* Stored items from a collection

# # # #

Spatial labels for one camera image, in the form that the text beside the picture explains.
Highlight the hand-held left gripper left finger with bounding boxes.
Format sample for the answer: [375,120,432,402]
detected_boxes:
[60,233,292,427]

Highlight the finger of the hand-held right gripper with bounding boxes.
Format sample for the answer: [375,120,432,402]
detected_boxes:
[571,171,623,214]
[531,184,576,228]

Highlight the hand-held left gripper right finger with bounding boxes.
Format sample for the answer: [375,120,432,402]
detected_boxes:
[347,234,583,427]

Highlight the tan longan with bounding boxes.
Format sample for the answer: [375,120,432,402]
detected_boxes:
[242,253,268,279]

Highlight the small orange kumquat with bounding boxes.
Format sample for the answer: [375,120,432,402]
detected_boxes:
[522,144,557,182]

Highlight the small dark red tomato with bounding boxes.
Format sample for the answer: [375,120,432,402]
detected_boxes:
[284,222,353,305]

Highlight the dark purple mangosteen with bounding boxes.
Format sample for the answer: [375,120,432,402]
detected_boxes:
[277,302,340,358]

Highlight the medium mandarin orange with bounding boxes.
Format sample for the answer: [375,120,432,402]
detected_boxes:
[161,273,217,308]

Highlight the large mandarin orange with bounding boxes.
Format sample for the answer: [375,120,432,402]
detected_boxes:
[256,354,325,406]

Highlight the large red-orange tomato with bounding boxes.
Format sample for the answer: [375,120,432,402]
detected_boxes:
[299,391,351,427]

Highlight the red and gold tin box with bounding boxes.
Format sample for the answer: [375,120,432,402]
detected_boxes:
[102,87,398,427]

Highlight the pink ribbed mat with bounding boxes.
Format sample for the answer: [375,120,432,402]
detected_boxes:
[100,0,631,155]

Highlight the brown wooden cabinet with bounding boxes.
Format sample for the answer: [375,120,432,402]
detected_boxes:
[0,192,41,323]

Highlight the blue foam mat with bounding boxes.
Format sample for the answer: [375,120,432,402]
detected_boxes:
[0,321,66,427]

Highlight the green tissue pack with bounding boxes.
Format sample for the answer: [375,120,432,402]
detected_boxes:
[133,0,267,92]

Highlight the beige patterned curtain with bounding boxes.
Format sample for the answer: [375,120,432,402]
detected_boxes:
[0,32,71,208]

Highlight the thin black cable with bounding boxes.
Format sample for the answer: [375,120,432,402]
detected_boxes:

# # # #

* WHAT TO PRODUCE
Copy the data once more. Leave nothing out.

* WRITTEN RESPONSE
Spatial labels for one camera image, in the form that the text beside the picture explains.
Highlight the hand-held left gripper left finger with bounding boxes.
Format sample for the answer: [375,120,432,402]
detected_boxes:
[60,233,292,427]

Highlight the finger of the hand-held right gripper with bounding boxes.
Format sample for the answer: [375,120,432,402]
detected_boxes:
[571,171,623,214]
[531,184,576,228]

Highlight the hand-held left gripper right finger with bounding boxes.
Format sample for the answer: [375,120,432,402]
detected_boxes:
[347,234,583,427]

Highlight the tan longan with bounding boxes.
Format sample for the answer: [375,120,432,402]
detected_boxes:
[242,253,268,279]

Highlight the small orange kumquat with bounding boxes.
Format sample for the answer: [375,120,432,402]
detected_boxes:
[522,144,557,182]

Highlight the small dark red tomato with bounding boxes.
Format sample for the answer: [375,120,432,402]
detected_boxes:
[284,222,353,305]

Highlight the dark purple mangosteen with bounding boxes.
Format sample for the answer: [375,120,432,402]
detected_boxes:
[277,302,340,358]

Highlight the medium mandarin orange with bounding boxes.
Format sample for the answer: [375,120,432,402]
detected_boxes:
[161,273,217,308]

Highlight the large mandarin orange with bounding boxes.
Format sample for the answer: [375,120,432,402]
detected_boxes:
[256,354,325,406]

Highlight the large red-orange tomato with bounding boxes.
Format sample for the answer: [375,120,432,402]
detected_boxes:
[299,391,351,427]

Highlight the red and gold tin box with bounding boxes.
Format sample for the answer: [375,120,432,402]
detected_boxes:
[102,87,398,427]

Highlight the pink ribbed mat with bounding boxes.
Format sample for the answer: [375,120,432,402]
detected_boxes:
[100,0,631,155]

Highlight the brown wooden cabinet with bounding boxes.
Format sample for the answer: [375,120,432,402]
detected_boxes:
[0,192,41,323]

Highlight the blue foam mat with bounding boxes.
Format sample for the answer: [375,120,432,402]
detected_boxes:
[0,321,66,427]

Highlight the green tissue pack with bounding boxes.
Format sample for the answer: [375,120,432,402]
detected_boxes:
[133,0,267,92]

Highlight the beige patterned curtain with bounding boxes.
Format sample for the answer: [375,120,432,402]
detected_boxes:
[0,32,71,208]

Highlight the thin black cable with bounding boxes.
Format sample for the answer: [375,120,432,402]
detected_boxes:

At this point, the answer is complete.